(RECORDED INFORMATION Opens)

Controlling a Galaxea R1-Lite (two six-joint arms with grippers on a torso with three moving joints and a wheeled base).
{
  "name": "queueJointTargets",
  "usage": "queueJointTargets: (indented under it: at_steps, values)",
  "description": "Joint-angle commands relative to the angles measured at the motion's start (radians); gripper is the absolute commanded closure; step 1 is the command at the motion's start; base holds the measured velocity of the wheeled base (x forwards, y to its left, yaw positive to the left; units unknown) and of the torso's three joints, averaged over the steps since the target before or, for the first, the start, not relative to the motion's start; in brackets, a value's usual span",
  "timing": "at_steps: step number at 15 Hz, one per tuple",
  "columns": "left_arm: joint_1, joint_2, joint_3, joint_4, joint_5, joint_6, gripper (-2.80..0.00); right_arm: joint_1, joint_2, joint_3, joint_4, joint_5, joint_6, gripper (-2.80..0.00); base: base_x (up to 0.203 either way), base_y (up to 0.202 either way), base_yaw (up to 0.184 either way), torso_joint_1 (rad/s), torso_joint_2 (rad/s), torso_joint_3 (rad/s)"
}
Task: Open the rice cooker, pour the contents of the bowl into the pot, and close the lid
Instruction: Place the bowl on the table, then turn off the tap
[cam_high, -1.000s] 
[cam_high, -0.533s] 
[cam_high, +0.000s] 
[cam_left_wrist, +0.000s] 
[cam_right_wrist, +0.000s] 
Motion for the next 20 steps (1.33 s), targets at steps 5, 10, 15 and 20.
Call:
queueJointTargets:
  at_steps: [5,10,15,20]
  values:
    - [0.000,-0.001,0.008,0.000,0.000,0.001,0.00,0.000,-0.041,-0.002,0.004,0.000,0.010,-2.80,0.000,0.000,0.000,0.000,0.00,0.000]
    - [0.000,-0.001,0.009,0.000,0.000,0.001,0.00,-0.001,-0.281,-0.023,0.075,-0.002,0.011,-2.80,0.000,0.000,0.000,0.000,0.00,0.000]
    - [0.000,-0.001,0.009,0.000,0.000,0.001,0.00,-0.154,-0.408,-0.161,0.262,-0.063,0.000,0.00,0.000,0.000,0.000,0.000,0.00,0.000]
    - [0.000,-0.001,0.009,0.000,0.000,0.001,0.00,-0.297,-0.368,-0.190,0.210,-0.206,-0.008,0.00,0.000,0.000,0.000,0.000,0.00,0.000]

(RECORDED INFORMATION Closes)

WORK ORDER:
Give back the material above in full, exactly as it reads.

WRITTEN ANSWER:
Controlling a Galaxea R1-Lite (two six-joint arms with grippers on a torso with three moving joints and a wheeled base).
{
  "name": "queueJointTargets",
  "usage": "queueJointTargets: (indented under it: at_steps, values)",
  "description": "Joint-angle commands relative to the angles measured at the motion's start (radians); gripper is the absolute commanded closure; step 1 is the command at the motion's start; base holds the measured velocity of the wheeled base (x forwards, y to its left, yaw positive to the left; units unknown) and of the torso's three joints, averaged over the steps since the target before or, for the first, the start, not relative to the motion's start; in brackets, a value's usual span",
  "timing": "at_steps: step number at 15 Hz, one per tuple",
  "columns": "left_arm: joint_1, joint_2, joint_3, joint_4, joint_5, joint_6, gripper (-2.80..0.00); right_arm: joint_1, joint_2, joint_3, joint_4, joint_5, joint_6, gripper (-2.80..0.00); base: base_x (up to 0.203 either way), base_y (up to 0.202 either way), base_yaw (up to 0.184 either way), torso_joint_1 (rad/s), torso_joint_2 (rad/s), torso_joint_3 (rad/s)"
}
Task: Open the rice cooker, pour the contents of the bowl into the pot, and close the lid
Instruction: Place the bowl on the table, then turn off the tap
[cam_high, -1.000s] 
[cam_high, -0.533s] 
[cam_high, +0.000s] 
[cam_left_wrist, +0.000s] 
[cam_right_wrist, +0.000s] 
Motion for the next 20 steps (1.33 s), targets at steps 5, 10, 15 and 20.
Call:
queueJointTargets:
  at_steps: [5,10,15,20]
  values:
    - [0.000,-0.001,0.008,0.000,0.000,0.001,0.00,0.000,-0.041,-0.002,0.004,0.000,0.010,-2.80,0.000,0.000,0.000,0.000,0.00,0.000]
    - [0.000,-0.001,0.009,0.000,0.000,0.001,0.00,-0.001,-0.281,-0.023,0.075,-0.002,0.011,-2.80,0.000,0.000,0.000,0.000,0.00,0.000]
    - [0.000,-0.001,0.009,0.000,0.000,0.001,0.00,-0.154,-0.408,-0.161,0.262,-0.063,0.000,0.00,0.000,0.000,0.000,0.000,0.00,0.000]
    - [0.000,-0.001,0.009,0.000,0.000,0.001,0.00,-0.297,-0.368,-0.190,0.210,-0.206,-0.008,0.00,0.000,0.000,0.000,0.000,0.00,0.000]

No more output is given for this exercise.